Exercise brief - Once you reach the line containing "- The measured" in the data below, restate each line word for word up to and including the one containing "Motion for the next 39".

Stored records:
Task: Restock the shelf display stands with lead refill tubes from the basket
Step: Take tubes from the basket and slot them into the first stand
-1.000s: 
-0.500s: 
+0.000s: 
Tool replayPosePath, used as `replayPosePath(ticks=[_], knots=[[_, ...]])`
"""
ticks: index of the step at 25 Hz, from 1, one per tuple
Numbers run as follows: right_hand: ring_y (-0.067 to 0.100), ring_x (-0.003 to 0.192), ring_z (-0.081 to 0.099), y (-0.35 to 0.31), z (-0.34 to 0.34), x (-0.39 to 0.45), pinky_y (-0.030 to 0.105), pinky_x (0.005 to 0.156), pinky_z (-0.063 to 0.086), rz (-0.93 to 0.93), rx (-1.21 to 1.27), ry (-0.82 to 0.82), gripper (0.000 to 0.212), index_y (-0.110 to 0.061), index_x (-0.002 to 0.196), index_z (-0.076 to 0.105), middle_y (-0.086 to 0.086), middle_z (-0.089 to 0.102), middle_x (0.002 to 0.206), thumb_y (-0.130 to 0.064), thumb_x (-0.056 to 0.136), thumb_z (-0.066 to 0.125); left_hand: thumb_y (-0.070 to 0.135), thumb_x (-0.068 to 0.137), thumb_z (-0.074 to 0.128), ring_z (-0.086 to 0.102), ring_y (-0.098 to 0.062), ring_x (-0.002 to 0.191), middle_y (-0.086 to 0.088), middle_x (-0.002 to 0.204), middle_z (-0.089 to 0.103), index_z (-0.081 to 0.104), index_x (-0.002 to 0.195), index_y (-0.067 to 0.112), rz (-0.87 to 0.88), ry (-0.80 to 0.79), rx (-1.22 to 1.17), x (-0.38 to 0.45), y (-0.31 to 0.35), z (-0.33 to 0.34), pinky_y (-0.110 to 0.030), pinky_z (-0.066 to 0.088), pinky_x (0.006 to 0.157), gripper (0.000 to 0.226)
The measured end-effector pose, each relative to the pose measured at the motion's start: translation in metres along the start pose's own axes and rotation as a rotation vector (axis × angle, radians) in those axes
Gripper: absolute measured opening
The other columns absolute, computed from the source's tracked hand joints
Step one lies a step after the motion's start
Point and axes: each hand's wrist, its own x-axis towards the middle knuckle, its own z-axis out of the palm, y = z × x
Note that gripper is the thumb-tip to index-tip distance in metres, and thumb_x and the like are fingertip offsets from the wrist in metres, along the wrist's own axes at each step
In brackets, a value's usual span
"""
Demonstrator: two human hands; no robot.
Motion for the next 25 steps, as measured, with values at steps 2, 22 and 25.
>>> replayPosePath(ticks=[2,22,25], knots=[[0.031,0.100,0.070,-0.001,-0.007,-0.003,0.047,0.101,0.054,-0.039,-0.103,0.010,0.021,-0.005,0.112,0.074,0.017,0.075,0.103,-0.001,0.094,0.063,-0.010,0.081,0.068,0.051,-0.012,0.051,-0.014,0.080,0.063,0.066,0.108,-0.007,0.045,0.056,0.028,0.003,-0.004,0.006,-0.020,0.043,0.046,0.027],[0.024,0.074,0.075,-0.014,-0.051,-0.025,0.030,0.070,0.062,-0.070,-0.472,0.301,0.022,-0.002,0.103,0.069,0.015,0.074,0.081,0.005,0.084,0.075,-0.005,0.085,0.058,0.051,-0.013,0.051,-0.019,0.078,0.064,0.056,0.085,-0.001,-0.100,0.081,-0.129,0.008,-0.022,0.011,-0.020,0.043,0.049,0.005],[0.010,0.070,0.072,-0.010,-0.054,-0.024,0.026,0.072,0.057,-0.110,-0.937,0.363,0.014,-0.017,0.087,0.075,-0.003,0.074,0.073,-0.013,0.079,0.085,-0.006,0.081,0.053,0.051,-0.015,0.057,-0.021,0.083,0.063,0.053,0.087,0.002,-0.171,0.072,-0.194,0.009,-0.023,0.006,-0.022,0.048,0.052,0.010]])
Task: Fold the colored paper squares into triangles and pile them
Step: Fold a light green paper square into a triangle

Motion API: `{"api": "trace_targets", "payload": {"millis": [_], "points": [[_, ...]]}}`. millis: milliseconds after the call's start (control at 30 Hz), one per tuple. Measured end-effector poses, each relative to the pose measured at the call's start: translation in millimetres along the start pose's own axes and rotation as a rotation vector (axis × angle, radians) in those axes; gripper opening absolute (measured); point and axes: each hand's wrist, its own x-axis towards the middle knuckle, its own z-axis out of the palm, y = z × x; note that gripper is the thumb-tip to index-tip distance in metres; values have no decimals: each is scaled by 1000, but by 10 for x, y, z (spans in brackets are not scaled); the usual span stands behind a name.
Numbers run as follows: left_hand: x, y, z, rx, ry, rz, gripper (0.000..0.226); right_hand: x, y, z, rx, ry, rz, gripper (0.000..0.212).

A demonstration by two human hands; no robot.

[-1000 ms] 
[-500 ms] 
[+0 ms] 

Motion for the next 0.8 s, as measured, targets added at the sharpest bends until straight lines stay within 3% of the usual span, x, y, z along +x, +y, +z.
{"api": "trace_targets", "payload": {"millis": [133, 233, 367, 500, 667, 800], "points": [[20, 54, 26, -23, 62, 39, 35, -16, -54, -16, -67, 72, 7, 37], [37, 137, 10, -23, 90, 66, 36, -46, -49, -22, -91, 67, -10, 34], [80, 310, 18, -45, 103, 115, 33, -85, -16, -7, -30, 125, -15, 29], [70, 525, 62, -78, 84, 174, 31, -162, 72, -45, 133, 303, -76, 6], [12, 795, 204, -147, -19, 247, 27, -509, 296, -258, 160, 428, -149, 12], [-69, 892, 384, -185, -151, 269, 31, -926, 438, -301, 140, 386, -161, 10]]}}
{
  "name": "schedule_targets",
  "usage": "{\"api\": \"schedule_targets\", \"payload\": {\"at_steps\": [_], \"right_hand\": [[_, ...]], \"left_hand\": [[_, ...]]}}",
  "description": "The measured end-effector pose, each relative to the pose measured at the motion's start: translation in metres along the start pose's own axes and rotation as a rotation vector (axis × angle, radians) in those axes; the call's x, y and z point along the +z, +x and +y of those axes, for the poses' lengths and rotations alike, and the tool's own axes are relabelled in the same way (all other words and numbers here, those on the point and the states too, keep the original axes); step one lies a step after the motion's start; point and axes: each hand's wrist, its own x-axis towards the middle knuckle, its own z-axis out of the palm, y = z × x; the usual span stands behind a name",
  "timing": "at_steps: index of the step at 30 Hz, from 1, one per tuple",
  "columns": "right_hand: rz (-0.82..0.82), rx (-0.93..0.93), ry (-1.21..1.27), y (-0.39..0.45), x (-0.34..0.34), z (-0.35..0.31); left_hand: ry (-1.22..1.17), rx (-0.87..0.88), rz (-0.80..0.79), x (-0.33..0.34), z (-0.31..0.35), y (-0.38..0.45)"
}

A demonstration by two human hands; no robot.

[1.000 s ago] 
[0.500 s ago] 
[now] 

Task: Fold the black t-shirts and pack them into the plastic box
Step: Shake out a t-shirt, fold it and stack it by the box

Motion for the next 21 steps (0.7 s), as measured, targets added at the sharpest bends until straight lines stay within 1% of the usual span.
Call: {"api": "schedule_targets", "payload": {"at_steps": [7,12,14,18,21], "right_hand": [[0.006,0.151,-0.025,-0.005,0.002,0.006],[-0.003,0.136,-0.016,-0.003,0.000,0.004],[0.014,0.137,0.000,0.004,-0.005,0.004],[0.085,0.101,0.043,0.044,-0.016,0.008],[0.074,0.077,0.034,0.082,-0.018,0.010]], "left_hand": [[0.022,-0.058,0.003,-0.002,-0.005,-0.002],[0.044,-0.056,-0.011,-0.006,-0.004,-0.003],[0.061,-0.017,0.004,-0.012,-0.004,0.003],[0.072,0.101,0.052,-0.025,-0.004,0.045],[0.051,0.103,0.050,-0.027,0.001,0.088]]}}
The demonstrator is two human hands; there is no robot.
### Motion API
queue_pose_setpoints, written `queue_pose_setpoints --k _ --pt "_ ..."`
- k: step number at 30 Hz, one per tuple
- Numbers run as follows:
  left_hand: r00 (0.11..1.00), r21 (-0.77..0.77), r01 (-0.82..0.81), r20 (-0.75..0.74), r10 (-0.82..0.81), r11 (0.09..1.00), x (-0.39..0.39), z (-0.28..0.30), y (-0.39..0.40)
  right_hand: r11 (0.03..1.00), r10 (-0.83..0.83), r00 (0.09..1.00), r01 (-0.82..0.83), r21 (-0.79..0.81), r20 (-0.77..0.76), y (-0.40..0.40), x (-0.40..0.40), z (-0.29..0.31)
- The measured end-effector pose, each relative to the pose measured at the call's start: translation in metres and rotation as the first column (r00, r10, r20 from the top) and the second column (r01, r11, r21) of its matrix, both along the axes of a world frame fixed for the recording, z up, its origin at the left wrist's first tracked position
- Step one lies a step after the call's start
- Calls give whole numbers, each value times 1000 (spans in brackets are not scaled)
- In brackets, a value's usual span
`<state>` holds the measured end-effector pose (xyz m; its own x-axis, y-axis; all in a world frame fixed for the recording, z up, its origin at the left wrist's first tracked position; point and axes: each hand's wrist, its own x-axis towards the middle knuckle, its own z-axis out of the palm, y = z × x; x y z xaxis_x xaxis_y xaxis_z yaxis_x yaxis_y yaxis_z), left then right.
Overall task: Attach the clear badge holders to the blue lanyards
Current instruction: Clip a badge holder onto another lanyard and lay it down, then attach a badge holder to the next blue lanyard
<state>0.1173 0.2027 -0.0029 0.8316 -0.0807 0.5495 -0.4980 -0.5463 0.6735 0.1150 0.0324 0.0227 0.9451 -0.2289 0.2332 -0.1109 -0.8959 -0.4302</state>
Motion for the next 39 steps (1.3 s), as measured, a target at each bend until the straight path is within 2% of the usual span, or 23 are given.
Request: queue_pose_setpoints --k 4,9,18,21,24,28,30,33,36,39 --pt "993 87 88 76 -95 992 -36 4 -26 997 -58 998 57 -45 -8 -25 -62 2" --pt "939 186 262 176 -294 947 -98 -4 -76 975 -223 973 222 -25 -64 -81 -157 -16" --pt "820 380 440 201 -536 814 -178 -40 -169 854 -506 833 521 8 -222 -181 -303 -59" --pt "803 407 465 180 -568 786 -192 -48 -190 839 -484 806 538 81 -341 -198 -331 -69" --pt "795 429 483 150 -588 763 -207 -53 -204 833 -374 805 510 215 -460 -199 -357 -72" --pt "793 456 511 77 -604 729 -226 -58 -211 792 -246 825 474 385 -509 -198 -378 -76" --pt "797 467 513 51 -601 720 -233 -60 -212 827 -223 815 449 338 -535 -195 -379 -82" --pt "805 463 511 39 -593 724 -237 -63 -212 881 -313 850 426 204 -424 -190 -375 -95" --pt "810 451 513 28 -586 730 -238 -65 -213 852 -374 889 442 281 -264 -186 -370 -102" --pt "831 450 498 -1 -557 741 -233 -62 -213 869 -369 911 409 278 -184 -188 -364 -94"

Answer to this task -
- The measured end-effector pose, each relative to the pose measured at the call's start: translation in metres and rotation as the first column (r00, r10, r20 from the top) and the second column (r01, r11, r21) of its matrix, both along the axes of a world frame fixed for the recording, z up, its origin at the left wrist's first tracked position
- Step one lies a step after the call's start
- Calls give whole numbers, each value times 1000 (spans in brackets are not scaled)
- In brackets, a value's usual span
`<state>` holds the measured end-effector pose (xyz m; its own x-axis, y-axis; all in a world frame fixed for the recording, z up, its origin at the left wrist's first tracked position; point and axes: each hand's wrist, its own x-axis towards the middle knuckle, its own z-axis out of the palm, y = z × x; x y z xaxis_x xaxis_y xaxis_z yaxis_x yaxis_y yaxis_z), left then right.
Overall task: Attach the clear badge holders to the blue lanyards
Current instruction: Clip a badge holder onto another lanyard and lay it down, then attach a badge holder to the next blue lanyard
<state>0.1173 0.2027 -0.0029 0.8316 -0.0807 0.5495 -0.4980 -0.5463 0.6735 0.1150 0.0324 0.0227 0.9451 -0.2289 0.2332 -0.1109 -0.8959 -0.4302</state>
Motion for the next 39 steps (1.3 s), as measured, a target at each bend until the straight path is within 2% of the usual span, or 23 are given.

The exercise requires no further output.